Last Update: May 20, 2021; Next update: 2024.

Many people who have carpal tunnel syndrome have mild or moderate symptoms that come and go. In those cases, wearing a splint and avoiding too much stress on the wrist may be enough to provide relief.

The main symptoms of carpal tunnel syndrome are tingling, numbness or pain in parts of the hand. Sometimes it's difficult to move your thumb or first two fingers properly too. This is caused by too much pressure on the median nerve, which runs through the carpal tunnel in the wrist.

Sometimes these symptoms disappear again without treatment. A wrist splint can be worn for support. Splints aren't always effective enough, but they have hardly any side effects compared with other treatment options, like steroid injections or surgery.

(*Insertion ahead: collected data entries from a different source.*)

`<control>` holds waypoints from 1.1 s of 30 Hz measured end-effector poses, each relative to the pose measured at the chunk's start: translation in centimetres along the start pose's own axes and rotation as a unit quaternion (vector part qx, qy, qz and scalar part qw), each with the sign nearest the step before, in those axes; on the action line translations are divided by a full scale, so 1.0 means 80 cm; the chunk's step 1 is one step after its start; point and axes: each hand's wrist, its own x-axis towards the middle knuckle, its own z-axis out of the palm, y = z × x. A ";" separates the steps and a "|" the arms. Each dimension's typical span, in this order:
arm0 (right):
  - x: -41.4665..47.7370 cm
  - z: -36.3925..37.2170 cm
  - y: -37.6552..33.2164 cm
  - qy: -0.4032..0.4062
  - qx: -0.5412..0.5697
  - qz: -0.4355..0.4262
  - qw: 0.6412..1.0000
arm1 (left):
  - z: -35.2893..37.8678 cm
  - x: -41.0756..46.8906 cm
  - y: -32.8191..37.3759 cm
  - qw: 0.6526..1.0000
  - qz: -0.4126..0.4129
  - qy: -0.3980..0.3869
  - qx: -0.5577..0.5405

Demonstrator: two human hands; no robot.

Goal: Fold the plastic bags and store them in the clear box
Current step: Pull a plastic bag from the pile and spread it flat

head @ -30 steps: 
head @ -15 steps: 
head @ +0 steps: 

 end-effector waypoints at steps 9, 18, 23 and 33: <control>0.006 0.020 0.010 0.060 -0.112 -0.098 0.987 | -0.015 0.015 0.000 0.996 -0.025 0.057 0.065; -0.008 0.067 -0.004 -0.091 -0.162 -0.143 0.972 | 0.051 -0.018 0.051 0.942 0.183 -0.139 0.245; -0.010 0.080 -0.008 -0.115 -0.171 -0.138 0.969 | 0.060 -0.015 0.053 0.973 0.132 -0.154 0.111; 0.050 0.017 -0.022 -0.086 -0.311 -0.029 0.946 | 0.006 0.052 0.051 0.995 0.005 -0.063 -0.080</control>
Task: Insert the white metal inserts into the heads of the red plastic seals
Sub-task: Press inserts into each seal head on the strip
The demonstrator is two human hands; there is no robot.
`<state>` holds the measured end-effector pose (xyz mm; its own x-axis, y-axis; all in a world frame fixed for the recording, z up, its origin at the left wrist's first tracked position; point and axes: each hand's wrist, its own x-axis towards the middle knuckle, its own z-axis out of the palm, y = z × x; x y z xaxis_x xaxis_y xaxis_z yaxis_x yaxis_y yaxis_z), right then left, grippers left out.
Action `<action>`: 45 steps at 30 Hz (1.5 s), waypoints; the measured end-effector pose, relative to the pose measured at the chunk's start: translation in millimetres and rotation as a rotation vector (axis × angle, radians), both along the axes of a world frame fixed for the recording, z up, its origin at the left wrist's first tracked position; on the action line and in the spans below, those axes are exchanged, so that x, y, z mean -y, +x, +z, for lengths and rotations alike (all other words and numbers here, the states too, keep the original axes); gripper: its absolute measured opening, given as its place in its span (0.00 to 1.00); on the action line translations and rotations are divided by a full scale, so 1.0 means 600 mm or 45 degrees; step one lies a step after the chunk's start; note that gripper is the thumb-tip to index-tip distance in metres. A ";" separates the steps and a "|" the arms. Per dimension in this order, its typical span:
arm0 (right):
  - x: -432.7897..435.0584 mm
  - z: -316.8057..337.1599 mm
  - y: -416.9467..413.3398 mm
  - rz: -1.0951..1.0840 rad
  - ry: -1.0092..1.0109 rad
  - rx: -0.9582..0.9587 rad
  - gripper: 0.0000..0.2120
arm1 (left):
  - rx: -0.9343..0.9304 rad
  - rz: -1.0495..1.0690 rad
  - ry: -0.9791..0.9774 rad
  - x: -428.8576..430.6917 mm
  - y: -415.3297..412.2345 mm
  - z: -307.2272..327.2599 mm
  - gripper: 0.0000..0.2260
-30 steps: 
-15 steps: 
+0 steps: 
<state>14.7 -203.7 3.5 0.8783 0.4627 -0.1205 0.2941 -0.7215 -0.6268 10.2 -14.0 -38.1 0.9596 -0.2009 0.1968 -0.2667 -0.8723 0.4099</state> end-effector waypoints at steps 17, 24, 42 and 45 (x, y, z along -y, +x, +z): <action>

When are wrist splints considered?

Many people with mild to moderate carpal tunnel syndrome wear a splint at night for a few weeks. The splint holds the wrist joint in a neutral position. The symptoms are worse at night because your hand is more likely to bend while you're sleeping. The splint prevents this from happening. It's also important to move the joint normally during the day to keep it from becoming stiff and stop the muscles becoming weak. A support bandage can be used instead of a splint.

Studies suggest that wearing a splint can improve the symptoms within a few weeks, but the effect is often only temporary. In some people splints don't help at all, or the symptoms return after a while.

Most people get used to wearing a splint and don't find that it stops them from sleeping. The skin might occasionally tingle a bit or feel swollen or numb when the splint is removed in the morning.

There are many different types of splints. According to research, none of them are more effective than the others. So there's nothing wrong with trying out a different type if you don't feel happy with the one you have.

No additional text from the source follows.